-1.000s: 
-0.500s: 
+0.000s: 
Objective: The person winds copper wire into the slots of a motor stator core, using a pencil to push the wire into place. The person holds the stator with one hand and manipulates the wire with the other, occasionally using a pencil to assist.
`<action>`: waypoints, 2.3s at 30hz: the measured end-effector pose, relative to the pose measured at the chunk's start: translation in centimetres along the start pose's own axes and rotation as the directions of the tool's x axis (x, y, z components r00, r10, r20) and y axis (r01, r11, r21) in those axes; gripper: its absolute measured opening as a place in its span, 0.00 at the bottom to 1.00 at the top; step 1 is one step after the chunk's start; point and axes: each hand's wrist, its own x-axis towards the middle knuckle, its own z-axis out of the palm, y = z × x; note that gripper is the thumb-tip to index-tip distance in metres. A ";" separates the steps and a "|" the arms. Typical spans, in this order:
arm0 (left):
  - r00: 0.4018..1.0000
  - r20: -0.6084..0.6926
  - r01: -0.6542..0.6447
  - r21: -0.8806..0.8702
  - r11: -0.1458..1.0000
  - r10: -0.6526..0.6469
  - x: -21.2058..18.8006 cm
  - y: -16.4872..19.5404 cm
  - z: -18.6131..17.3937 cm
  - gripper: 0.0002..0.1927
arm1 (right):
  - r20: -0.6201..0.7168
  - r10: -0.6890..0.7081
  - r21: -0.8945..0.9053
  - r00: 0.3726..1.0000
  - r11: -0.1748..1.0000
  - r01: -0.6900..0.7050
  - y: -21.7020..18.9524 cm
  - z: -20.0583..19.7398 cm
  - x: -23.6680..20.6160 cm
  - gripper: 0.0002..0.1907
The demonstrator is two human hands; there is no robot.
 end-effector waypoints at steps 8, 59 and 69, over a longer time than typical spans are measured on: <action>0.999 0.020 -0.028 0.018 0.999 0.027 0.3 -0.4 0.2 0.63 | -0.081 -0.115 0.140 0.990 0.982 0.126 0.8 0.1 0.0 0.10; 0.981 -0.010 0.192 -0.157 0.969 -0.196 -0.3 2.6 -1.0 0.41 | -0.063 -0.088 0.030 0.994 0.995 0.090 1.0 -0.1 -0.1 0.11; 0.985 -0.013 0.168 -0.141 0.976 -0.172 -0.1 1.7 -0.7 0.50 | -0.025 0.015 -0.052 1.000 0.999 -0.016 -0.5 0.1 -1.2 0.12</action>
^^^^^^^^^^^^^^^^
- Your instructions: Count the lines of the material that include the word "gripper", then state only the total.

- Written reply: 3